Port `simd_2x64` to SIMD128 and make use of it in `ghash_vperm`
This is a follow-up to https://github.com/randombit/botan/pull/5155, extending the library's support for Wasm SIMD128. This time the simd_2x64 and ghash_vperm modules were ported. I had some difficulty settling on good names for a few SIMD_2x64 functions (like reverse_all_bytes), trying to be as unambiguous as possible - feedback appreciated. The simd_2x64 tests are essentially a one-to-one adaptation of the existing simd_4x32 tests (with simd_2x64-specific additions).
And some numbers (AMD Ryzen 7 4800H, V8 in Chrome 142, buffer size 4096):
| Before #5155 (2d01ad0cedd1d5ae6c00ce372942df5c5a029e8a) | After #5155 (884e1bac17b587ad12475a32745229ba80a00435) | This PR (ee6e281a02103b12e11767f21587fc3cfd91f455) | |
|---|---|---|---|
| AES-128/GCM(16) encrypt (MiB/s) | 52.912 | 100.558 | 145.069 |
| AES-128/GCM(16) decrypt (MiB/s) | 53.658 | 100.948 | 144.288 |
| AES-256/GCM(16) encrypt (MiB/s) | 44.044 | 92.388 | 125.686 |
| AES-256/GCM(16) decrypt (MiB/s) | 44.071 | 92.815 | 125.869 |
coverage: 90.63% (+0.007%) from 90.623% when pulling a4eb7e00efe03fd63946714d69da54887c2a2ce6 on polarnis:wasm-simd128-part-2 into f8eb340027de2d81cdb35982ca55760e6d315c45 on randombit:master.
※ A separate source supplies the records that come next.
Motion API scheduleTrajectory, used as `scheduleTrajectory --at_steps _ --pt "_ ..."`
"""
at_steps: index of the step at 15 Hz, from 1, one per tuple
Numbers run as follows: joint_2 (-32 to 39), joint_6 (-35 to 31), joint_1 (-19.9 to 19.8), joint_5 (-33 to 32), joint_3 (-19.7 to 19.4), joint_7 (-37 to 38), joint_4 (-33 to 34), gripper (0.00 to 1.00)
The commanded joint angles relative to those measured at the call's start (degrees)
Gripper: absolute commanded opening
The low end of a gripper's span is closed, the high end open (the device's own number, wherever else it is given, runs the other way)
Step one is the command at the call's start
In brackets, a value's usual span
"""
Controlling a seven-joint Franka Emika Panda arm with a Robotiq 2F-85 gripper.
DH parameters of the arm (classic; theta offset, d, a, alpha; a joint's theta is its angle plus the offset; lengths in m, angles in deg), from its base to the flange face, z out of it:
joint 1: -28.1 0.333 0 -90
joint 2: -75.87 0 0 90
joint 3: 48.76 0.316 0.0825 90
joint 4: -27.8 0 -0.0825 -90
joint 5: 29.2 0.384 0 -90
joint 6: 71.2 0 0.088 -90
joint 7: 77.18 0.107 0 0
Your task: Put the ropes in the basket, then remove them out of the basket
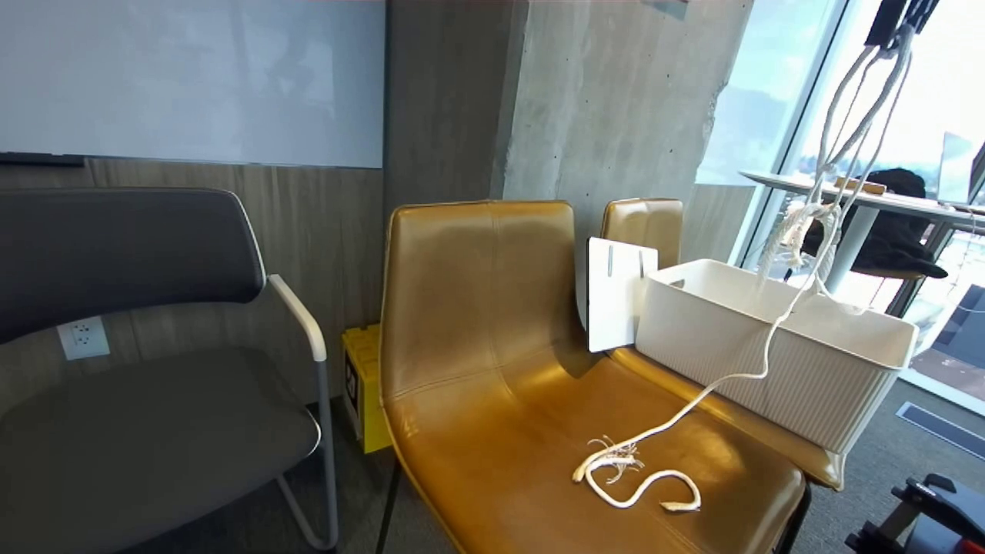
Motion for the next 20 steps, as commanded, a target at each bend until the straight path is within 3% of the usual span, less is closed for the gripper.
scheduleTrajectory --at_steps 1,5,8,14,20 --pt "-9.53 1.29 5.75 -1.28 1.92 4.71 -9.52 0.0" --pt "-19.14 2.62 11.92 -2.39 3.94 11.59 -20.06 0.0" --pt "-24.53 1.9 13.44 -1.7 4.41 15.21 -28.01 0.0" --pt "-29.21 0.16 11.73 -1.42 3.19 16.79 -37.41 0.0" --pt "-23.93 -7.36 8.04 -2.15 0.23 14.74 -36.76 0.0"
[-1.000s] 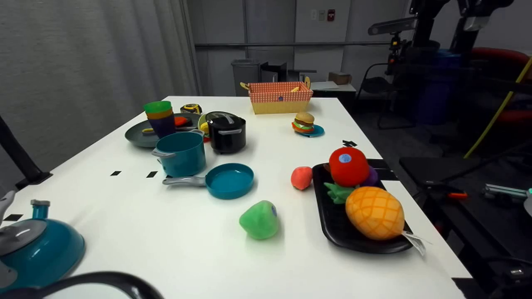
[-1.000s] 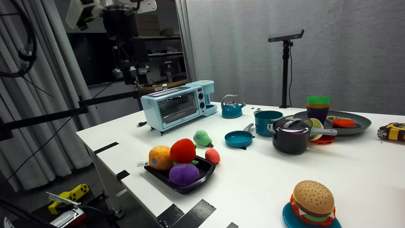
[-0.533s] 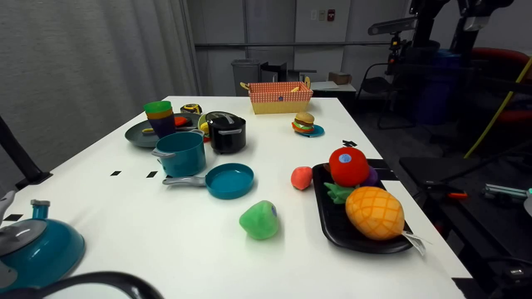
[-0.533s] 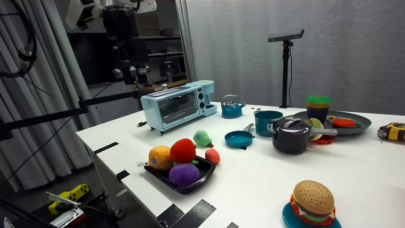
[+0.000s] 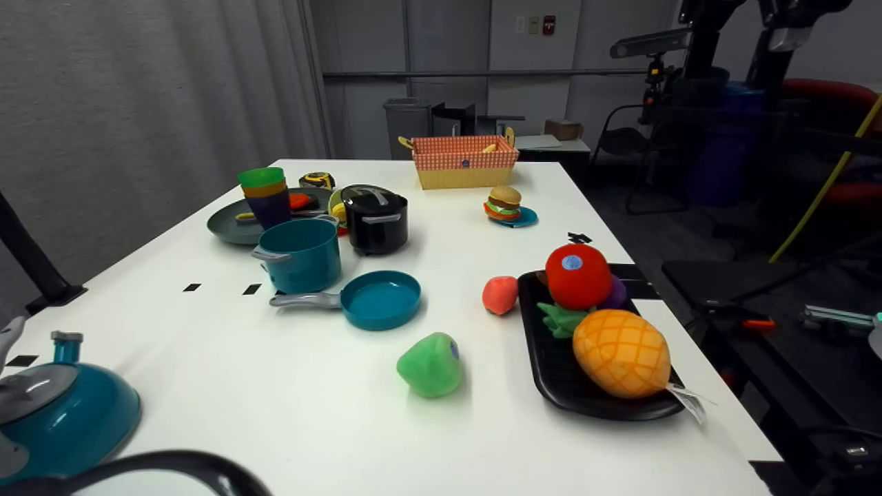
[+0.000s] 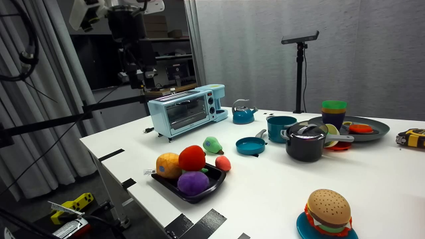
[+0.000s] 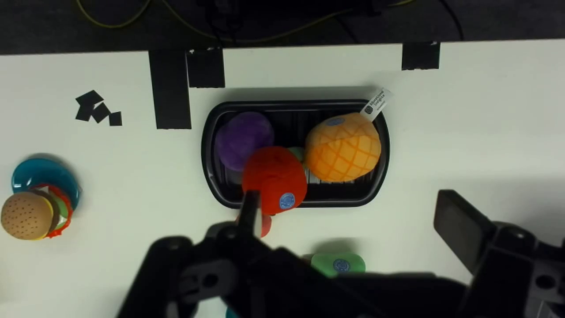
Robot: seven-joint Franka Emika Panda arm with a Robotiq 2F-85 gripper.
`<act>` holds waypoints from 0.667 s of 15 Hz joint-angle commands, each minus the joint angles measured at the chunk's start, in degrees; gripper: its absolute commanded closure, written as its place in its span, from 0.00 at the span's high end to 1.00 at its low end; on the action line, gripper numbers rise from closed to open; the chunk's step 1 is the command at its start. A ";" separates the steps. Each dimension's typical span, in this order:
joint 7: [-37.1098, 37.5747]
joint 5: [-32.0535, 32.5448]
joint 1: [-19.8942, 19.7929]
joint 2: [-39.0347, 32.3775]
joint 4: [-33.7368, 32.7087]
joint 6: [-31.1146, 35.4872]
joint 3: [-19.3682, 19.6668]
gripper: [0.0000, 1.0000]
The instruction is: Pick the lid on the black pot and put it on the blue pan
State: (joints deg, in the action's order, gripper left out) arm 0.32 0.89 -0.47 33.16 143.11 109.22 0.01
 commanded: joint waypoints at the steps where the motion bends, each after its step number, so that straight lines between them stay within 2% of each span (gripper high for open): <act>1: 0.17 0.45 -0.11 0.00 -0.06 0.07 -0.13 1.00; 5: 1.50 0.72 -0.43 -0.09 -0.10 -0.15 -0.46 1.00; 6: 0.54 1.38 -1.82 -7.80 -11.05 -1.77 1.32 1.00; 7: 0.85 1.56 -1.98 -8.51 -12.00 -1.29 1.46 1.00; 10: 1.85 0.73 -2.92 -14.32 -21.44 0.14 2.93 1.00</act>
State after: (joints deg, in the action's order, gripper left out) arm 1.20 1.89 -2.27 27.14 132.63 109.59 1.81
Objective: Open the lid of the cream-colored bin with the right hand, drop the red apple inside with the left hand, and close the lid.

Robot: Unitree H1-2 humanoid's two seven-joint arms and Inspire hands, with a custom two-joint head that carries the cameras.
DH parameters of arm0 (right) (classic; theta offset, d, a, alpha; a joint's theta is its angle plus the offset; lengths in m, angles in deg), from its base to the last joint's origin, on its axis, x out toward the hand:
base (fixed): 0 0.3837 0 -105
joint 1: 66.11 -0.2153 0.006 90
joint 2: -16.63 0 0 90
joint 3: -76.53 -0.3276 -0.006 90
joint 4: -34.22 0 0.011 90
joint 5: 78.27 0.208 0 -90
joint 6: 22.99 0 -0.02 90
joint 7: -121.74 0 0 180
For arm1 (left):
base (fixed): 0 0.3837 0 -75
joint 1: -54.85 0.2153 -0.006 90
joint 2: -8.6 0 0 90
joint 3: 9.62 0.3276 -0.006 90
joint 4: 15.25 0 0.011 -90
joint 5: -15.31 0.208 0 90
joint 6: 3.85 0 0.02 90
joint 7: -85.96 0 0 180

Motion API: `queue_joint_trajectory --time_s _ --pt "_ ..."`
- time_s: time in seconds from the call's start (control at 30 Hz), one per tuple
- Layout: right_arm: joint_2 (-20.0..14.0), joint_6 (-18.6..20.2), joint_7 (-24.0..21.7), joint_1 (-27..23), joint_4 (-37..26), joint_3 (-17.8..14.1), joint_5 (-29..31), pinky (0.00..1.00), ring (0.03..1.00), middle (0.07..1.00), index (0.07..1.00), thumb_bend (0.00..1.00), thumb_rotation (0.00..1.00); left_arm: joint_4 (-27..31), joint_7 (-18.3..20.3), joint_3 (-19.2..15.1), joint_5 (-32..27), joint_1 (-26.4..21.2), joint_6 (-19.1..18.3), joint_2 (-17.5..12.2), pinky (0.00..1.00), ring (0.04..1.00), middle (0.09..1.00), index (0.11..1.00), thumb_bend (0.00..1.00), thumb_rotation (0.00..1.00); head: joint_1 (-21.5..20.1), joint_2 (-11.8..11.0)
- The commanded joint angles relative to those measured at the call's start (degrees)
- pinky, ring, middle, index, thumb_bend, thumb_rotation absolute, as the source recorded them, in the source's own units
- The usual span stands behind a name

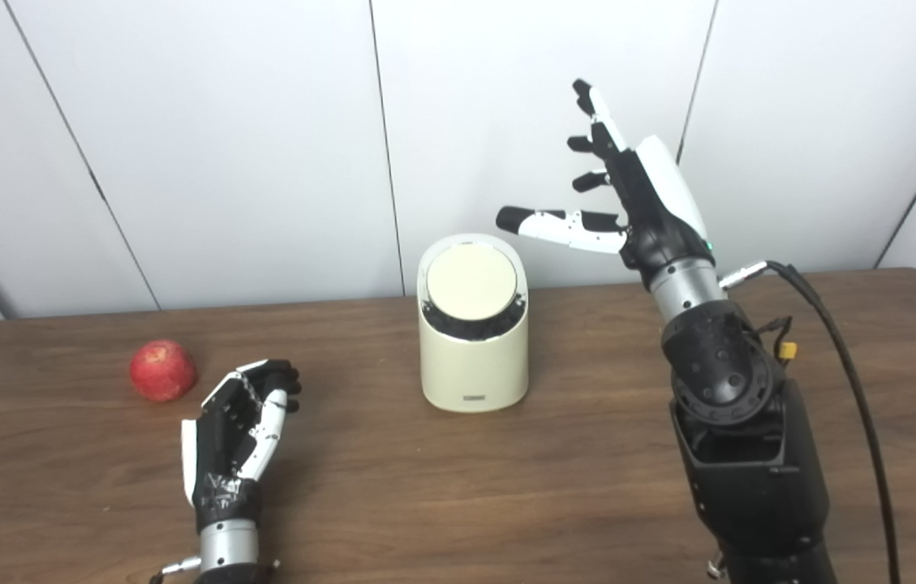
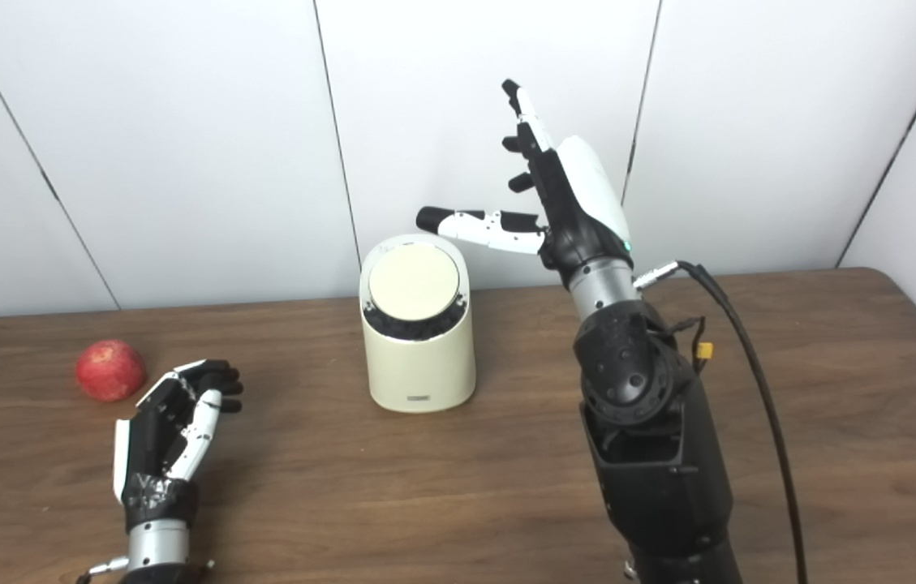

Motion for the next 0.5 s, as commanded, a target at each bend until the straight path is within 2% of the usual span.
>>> queue_joint_trajectory --time_s 0.0,0.17,0.23,0.47 --pt "-0.1 -0.9 2.1 -3.3 0.4 0.9 -0.5 0.80 0.933 0.993 1.000 0.97 0.57 -1.4 -0.2 0.5 0.8 -0.3 2.4 0.3 0.54 0.600 0.610 0.596 0.26 0.30 0.1 -0.2" --pt "-1.0 -0.7 2.9 -2.9 3.6 3.4 -3.1 0.81 0.955 1.000 1.000 0.98 0.58 -1.9 -0.3 0.9 1.3 -0.2 3.0 0.4 0.54 0.610 0.624 0.602 0.26 0.28 0.5 -1.0" --pt "-1.2 -0.7 3.4 -2.8 5.1 4.4 -4.0 0.77 0.924 0.990 0.997 1.00 0.60 -1.6 -0.4 1.0 1.3 -0.1 2.5 0.7 0.54 0.607 0.622 0.602 0.27 0.28 0.5 -0.9" --pt "-1.6 -0.6 3.7 -2.4 8.9 5.9 -4.0 0.81 0.941 0.986 0.998 1.00 0.57 -1.5 -0.6 1.0 1.0 -0.1 2.7 1.0 0.54 0.607 0.618 0.601 0.28 0.30 0.7 -0.7"
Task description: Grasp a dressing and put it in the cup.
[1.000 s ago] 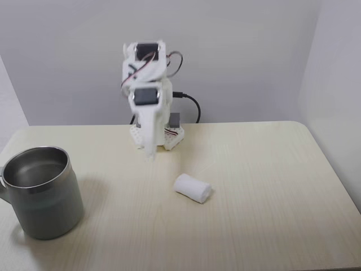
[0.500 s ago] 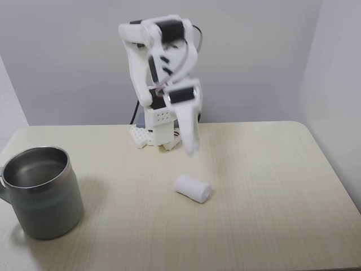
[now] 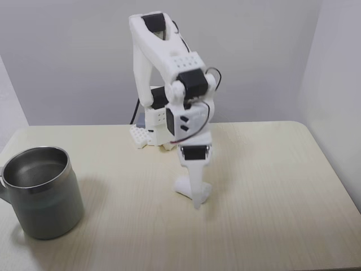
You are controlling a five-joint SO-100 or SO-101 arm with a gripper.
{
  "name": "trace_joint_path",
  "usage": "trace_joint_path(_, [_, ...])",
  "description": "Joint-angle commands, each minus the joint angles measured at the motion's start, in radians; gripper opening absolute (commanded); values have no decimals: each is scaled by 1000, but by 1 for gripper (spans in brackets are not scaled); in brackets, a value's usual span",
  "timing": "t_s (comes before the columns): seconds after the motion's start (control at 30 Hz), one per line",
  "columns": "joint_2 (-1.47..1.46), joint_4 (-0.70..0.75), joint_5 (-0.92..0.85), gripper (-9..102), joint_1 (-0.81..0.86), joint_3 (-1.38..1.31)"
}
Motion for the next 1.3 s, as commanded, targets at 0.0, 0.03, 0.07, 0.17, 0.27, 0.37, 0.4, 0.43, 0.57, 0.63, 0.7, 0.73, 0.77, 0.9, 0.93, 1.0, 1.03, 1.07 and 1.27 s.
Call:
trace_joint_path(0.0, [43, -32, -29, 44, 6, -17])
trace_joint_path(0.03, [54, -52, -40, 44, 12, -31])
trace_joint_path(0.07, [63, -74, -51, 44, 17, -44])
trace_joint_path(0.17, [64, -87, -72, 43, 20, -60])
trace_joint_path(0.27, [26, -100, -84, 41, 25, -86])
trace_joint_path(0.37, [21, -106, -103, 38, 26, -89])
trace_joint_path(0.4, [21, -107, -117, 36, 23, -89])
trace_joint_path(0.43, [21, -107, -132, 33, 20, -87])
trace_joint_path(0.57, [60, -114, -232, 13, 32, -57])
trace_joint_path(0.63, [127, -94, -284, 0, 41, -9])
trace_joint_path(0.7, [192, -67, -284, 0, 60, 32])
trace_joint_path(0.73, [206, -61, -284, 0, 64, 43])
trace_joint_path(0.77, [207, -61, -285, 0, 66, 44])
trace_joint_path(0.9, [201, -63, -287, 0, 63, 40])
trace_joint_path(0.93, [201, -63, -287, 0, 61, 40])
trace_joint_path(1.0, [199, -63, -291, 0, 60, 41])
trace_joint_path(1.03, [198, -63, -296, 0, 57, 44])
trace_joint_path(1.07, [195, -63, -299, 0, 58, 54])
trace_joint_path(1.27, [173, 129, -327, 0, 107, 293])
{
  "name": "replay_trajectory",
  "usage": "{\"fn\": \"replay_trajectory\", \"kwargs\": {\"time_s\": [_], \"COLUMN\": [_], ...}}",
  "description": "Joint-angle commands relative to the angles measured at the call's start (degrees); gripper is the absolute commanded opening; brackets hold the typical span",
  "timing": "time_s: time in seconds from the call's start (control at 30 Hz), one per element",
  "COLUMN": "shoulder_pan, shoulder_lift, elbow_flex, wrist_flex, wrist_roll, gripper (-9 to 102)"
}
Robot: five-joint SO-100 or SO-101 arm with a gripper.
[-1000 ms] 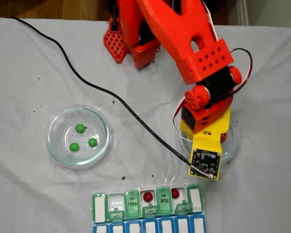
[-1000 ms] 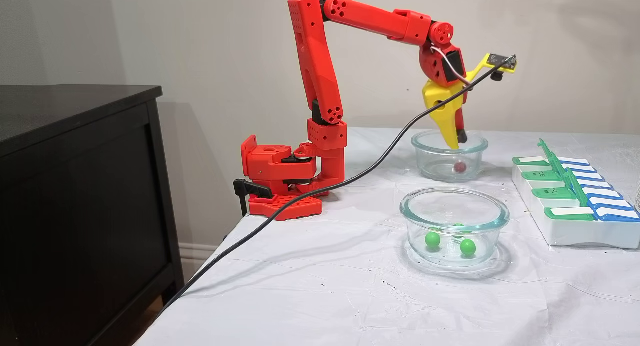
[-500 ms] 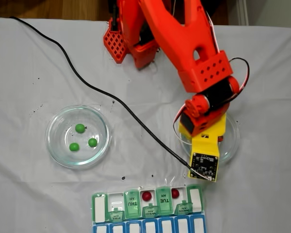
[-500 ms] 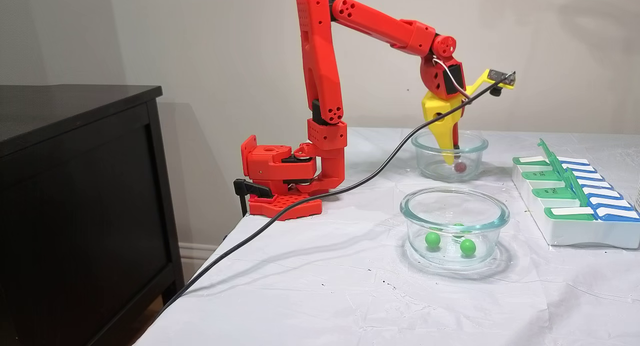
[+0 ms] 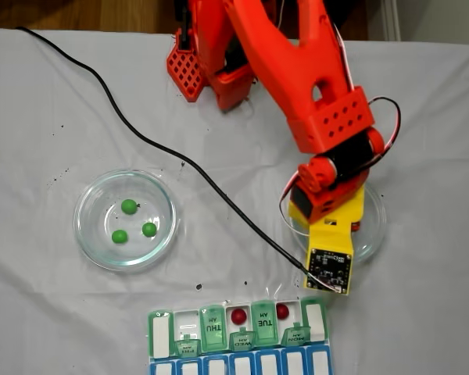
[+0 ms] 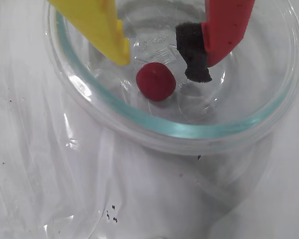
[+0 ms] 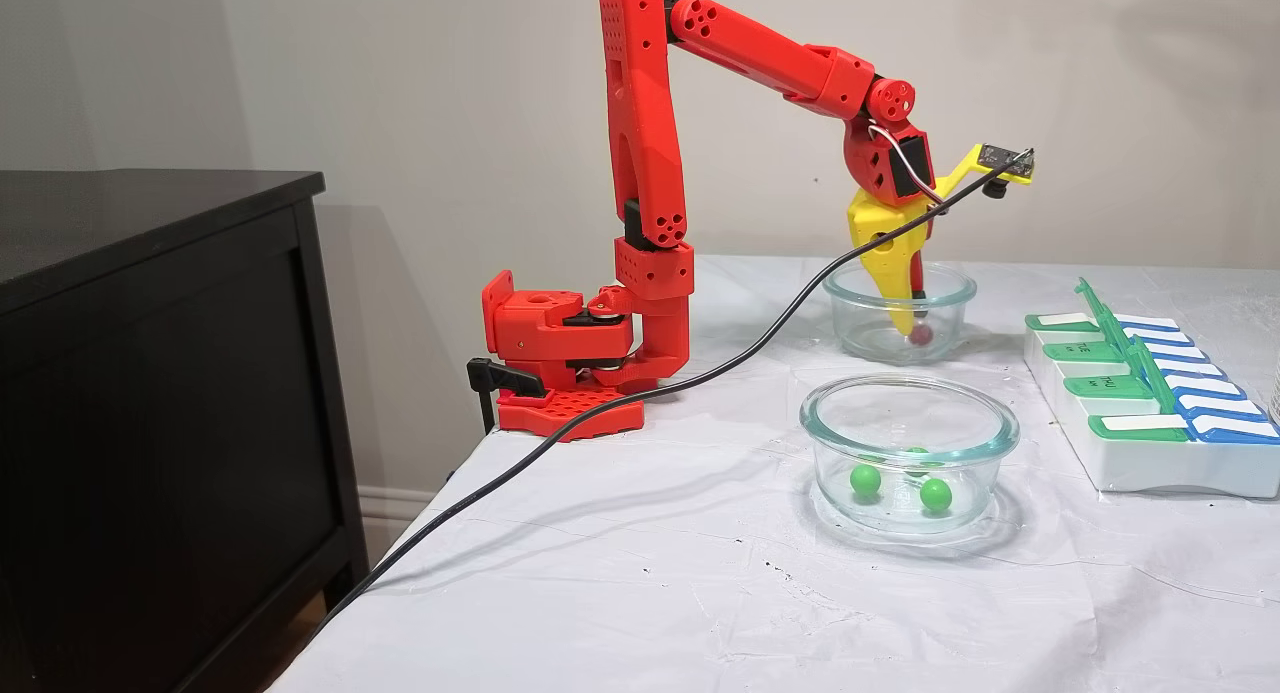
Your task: Sort medicines into box.
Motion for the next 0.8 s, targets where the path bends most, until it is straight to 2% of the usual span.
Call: {"fn": "replay_trajectory", "kwargs": {"time_s": [0.0, 0.3, 0.77], "shoulder_pan": [-0.9, 0.8, 3.8], "shoulder_lift": [0.5, -1.1, -3.8], "elbow_flex": [-0.1, 0.3, -2.0], "wrist_flex": [-1.7, -6.1, -8.2], "wrist_roll": [-1.8, -4.7, -9.1], "gripper": [20, 19, 17]}}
Thanks! The i386 CI failure looks related. Also out of curiosity can you compare benchmarks for Argon2 (the existing user of SIMD_2x64)
The i386 CI failure looks related.
Indeed it does. I'm not sure why, but functions using intrinsics in both SIMD_4x32 and SIMD_2x64 require ISA tags now. Previously only some functions were tagged. I added missing tags in dbd26e0b3d109a0e75a22b14f602d14e5cf08dd3 and a4eb7e00efe03fd63946714d69da54887c2a2ce6, but please confirm that this is the expected behavior.
Also out of curiosity can you compare benchmarks for Argon2
Actually, Argon2 module, as configured now, doesn't pick up SIMD_2x64 for SIMD128. I have a patch ready for it (87c0cacb3cc700ed64472e5c13da198b3675f6da) which I plan to upstream after this lands.